Seit Wochen, seit Monaten wird über ihn gesprochen: Der Euro. Griechenland ist in den Mittelpunkt der Euro-Krise gerückt. Der einheilige Tenor der überregionalen Presse war zunächst, dass die Griechen zu verschwenderisch seien und somit selbst die Schuld an der Krise zu tragen hätten.

Eine andere Sicht auf den Euro und die Krise dieser Währung bekamen die rund 50 Besucher, die an der von der Hochschulgruppe Die Linke.SDS/ linksjugend [’solid] organisierten Veranstaltung „Was ist uns der Euro Wert? Sozialstaatsabbau in Zeiten der Krise“ teilnahmen. Die Greifswalder Ortsgruppe hat hierzu am 7. Juli um 19 Uhr in den Hörsaal der Medigreif-Kliniken geladen. Als Referentin ist die Parteivorsitzende der Linken, Gesine Lötzsch, nach Greifswald gereist.

Lötzsch fordert einheitliche Wirtschafts-Steuer- und Lohnpolitik

Der Euro wurde nicht eingeführt, damit die Einwohner der Europäischen Union bequemer reisen können. Das Hauptziel war, mit dem Euro eine starke Währung als Gegengewicht zum Dollar zu erschaffen, erklärte die Parteivorsitzende dem anwesenden Publikum. Die damalige PDS stand der Einführung dieser Währung ablehnend gegenüber, da sie der Auffassung war, dass zunächst eine einheitliche Wirtschafts-, Steuer- und Lohnpolitik erforderlich sei, bevor man eine einheitliche Währung einführen könne.

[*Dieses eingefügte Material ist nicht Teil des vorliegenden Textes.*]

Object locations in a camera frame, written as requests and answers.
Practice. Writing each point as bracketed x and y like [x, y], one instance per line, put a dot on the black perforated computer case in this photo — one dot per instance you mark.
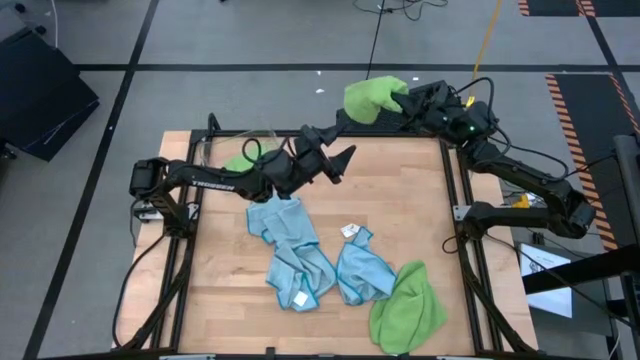
[350, 127]

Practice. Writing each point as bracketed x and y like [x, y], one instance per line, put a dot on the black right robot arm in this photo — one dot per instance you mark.
[525, 175]

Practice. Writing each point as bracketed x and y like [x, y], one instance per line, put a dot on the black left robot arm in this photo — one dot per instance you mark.
[215, 182]

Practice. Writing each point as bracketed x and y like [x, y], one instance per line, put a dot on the black mat with orange stripes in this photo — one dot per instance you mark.
[585, 125]
[550, 6]

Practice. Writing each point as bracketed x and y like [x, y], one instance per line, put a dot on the silver right base bracket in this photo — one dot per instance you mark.
[460, 212]

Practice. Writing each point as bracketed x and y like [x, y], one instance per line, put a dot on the green microfiber towel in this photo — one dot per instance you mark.
[407, 315]
[240, 164]
[370, 97]

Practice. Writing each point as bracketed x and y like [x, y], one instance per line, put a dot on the large black equipment case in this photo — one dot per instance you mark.
[40, 95]

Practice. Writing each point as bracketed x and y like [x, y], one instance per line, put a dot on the clear plastic bin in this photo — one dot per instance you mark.
[225, 142]

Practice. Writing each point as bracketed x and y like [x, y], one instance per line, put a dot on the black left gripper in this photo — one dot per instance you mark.
[312, 160]

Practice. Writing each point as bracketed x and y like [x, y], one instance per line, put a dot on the silver base bracket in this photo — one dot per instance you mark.
[460, 212]
[150, 214]

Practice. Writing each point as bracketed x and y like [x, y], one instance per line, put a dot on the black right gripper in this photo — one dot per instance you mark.
[440, 112]

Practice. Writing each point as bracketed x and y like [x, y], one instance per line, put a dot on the black metal table frame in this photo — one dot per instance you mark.
[390, 133]

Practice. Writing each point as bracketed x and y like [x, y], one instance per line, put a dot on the black metal stand beam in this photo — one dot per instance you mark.
[580, 270]

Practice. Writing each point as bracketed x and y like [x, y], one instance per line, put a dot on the blue microfiber towel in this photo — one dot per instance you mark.
[362, 272]
[285, 220]
[300, 272]

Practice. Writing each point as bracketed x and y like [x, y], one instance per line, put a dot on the yellow plug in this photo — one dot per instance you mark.
[522, 202]

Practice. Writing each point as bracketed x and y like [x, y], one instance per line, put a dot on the silver left base bracket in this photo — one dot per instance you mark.
[150, 214]

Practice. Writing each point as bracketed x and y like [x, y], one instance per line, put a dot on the white printed paper sheet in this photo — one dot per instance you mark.
[547, 300]

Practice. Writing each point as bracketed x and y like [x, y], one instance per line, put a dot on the black power adapter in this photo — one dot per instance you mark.
[538, 238]

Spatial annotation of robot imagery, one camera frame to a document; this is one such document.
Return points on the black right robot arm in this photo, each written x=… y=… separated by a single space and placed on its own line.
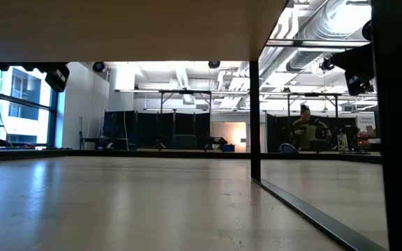
x=368 y=30

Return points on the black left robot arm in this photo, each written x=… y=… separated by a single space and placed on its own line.
x=1 y=66

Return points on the wooden shelf with black legs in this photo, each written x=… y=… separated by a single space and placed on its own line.
x=117 y=28

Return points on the round black ceiling device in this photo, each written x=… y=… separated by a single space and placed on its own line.
x=98 y=67
x=327 y=65
x=214 y=64

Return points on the long ceiling light strip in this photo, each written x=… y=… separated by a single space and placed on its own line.
x=309 y=43

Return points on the large glass window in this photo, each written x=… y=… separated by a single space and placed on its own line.
x=26 y=104

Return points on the person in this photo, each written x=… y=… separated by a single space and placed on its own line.
x=305 y=132

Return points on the yellow sign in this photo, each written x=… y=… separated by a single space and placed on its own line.
x=342 y=142

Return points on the red object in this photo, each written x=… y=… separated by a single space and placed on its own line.
x=364 y=139

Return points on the black partition panel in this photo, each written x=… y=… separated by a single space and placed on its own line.
x=145 y=129
x=277 y=132

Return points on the blue grey dome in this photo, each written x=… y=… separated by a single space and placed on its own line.
x=288 y=148

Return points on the blue box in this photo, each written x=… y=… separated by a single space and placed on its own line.
x=228 y=148

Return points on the black floor machine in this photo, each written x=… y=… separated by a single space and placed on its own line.
x=216 y=141

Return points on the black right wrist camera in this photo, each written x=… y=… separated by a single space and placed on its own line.
x=358 y=83

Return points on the silver ventilation duct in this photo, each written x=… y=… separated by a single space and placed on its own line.
x=326 y=21

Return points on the black overhead station frame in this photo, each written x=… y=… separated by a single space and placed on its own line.
x=312 y=94
x=187 y=92

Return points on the white wall sign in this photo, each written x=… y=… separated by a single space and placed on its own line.
x=365 y=122

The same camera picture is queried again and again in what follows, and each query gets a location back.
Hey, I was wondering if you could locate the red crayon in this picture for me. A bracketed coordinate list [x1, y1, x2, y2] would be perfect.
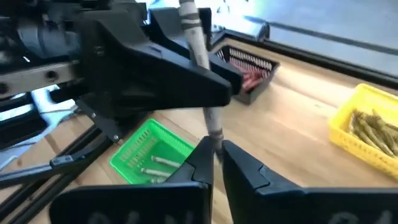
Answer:
[241, 77, 265, 93]
[241, 70, 265, 86]

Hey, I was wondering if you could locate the black plastic basket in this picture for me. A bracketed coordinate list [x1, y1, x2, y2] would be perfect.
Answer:
[213, 43, 280, 106]

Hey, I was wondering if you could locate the yellow plastic basket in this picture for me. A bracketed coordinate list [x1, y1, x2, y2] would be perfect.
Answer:
[328, 82, 398, 181]

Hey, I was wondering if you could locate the yellow crayon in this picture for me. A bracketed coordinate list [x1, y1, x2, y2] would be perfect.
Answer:
[377, 124, 398, 156]
[357, 116, 395, 157]
[369, 108, 398, 141]
[350, 124, 382, 152]

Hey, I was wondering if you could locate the green plastic basket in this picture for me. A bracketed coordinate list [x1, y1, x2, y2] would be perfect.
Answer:
[108, 118, 196, 186]

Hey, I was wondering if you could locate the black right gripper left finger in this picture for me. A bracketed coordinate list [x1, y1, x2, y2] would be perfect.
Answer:
[49, 136, 216, 224]

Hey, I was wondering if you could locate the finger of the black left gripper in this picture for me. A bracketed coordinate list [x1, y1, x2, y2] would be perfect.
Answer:
[148, 6, 244, 95]
[80, 9, 233, 118]

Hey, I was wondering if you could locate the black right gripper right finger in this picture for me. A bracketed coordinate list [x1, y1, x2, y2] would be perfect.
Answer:
[221, 139, 398, 224]

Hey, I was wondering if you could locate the grey crayon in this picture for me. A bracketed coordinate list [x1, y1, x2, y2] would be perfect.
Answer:
[150, 155, 183, 169]
[178, 0, 225, 159]
[139, 167, 172, 179]
[148, 176, 169, 185]

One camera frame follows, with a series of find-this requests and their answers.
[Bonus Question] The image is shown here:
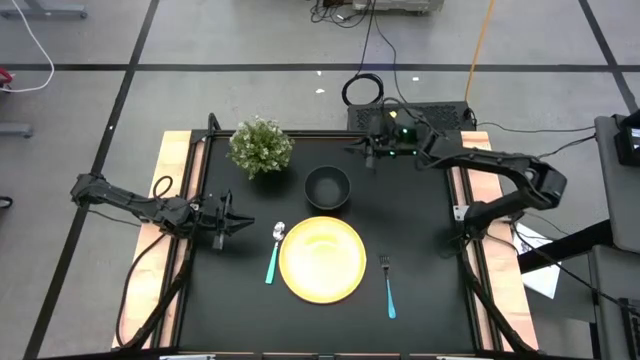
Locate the black cable tangle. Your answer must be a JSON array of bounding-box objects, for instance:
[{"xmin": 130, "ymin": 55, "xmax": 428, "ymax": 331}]
[{"xmin": 308, "ymin": 0, "xmax": 374, "ymax": 30}]

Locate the coiled black cable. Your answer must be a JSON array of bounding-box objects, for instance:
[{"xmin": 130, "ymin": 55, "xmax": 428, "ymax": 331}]
[{"xmin": 341, "ymin": 0, "xmax": 386, "ymax": 107}]

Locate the blue-handled fork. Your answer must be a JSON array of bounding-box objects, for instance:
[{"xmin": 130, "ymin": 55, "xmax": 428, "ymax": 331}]
[{"xmin": 378, "ymin": 254, "xmax": 398, "ymax": 320}]

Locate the black perforated computer case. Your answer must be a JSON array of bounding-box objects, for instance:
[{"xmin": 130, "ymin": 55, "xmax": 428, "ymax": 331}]
[{"xmin": 347, "ymin": 101, "xmax": 475, "ymax": 134}]

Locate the grey equipment box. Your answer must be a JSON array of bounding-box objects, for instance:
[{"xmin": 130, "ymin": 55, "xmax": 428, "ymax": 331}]
[{"xmin": 352, "ymin": 0, "xmax": 445, "ymax": 15}]

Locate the green artificial potted plant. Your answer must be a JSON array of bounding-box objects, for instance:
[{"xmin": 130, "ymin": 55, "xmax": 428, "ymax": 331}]
[{"xmin": 227, "ymin": 115, "xmax": 296, "ymax": 181}]

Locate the yellow cable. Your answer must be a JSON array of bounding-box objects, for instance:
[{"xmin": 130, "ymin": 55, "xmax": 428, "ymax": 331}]
[{"xmin": 463, "ymin": 0, "xmax": 497, "ymax": 104}]

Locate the white paper sheet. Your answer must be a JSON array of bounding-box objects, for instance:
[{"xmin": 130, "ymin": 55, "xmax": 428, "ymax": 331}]
[{"xmin": 512, "ymin": 222, "xmax": 562, "ymax": 300}]

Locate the yellow plate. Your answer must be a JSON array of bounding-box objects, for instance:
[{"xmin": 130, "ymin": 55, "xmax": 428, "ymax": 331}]
[{"xmin": 278, "ymin": 215, "xmax": 368, "ymax": 305}]

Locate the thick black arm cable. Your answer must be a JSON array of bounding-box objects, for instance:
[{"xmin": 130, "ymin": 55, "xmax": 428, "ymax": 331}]
[{"xmin": 115, "ymin": 232, "xmax": 169, "ymax": 349}]

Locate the black screen device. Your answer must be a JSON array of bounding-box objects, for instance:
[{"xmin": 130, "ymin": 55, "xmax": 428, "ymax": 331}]
[{"xmin": 613, "ymin": 108, "xmax": 640, "ymax": 168}]

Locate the black beam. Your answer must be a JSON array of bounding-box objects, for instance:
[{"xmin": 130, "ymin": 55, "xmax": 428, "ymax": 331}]
[{"xmin": 517, "ymin": 218, "xmax": 614, "ymax": 275}]

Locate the grey stand foot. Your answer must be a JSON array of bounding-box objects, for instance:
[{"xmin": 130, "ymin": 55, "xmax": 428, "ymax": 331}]
[
  {"xmin": 0, "ymin": 122, "xmax": 35, "ymax": 140},
  {"xmin": 0, "ymin": 0, "xmax": 89, "ymax": 21}
]

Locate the black bowl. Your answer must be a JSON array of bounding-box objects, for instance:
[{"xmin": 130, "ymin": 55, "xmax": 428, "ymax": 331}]
[{"xmin": 303, "ymin": 165, "xmax": 352, "ymax": 211}]

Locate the black keyboard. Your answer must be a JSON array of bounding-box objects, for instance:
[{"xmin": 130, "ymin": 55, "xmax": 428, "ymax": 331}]
[{"xmin": 618, "ymin": 297, "xmax": 640, "ymax": 360}]

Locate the thin black floor cable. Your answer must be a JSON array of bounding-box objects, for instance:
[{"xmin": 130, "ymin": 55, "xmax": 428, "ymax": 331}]
[
  {"xmin": 535, "ymin": 133, "xmax": 597, "ymax": 160},
  {"xmin": 372, "ymin": 0, "xmax": 409, "ymax": 105},
  {"xmin": 473, "ymin": 119, "xmax": 597, "ymax": 135}
]

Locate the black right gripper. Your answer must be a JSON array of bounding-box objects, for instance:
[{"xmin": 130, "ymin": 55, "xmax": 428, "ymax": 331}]
[{"xmin": 343, "ymin": 113, "xmax": 434, "ymax": 170}]

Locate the grey metal cabinet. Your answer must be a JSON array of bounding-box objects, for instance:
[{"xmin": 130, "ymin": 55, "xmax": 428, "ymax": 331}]
[
  {"xmin": 593, "ymin": 113, "xmax": 640, "ymax": 254},
  {"xmin": 588, "ymin": 244, "xmax": 640, "ymax": 360}
]

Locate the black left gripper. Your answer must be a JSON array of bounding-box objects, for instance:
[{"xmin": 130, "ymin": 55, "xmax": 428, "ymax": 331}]
[{"xmin": 192, "ymin": 188, "xmax": 256, "ymax": 251}]

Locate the teal-handled spoon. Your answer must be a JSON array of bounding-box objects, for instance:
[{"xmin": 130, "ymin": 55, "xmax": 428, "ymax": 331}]
[{"xmin": 264, "ymin": 221, "xmax": 287, "ymax": 286}]

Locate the black aluminium table frame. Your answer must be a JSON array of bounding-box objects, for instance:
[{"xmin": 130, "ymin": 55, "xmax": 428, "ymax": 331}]
[{"xmin": 117, "ymin": 112, "xmax": 540, "ymax": 360}]

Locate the white cable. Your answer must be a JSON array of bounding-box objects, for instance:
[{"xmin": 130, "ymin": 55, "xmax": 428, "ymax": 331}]
[{"xmin": 0, "ymin": 0, "xmax": 55, "ymax": 94}]

Doch nicht nur in dem Vorausgreifen der Einführung einer Währung für Europa sieht Lötzsch die Ursachen für die Euro-Krise. Besonders hohem Stellenwert rechnet die Vorsitzende der Partei Die Linke. dem deutschen Lohndumping zu und forderte als Konsequenz die Einführung eines flächendeckenden gesetzlichen Mindestlohnes.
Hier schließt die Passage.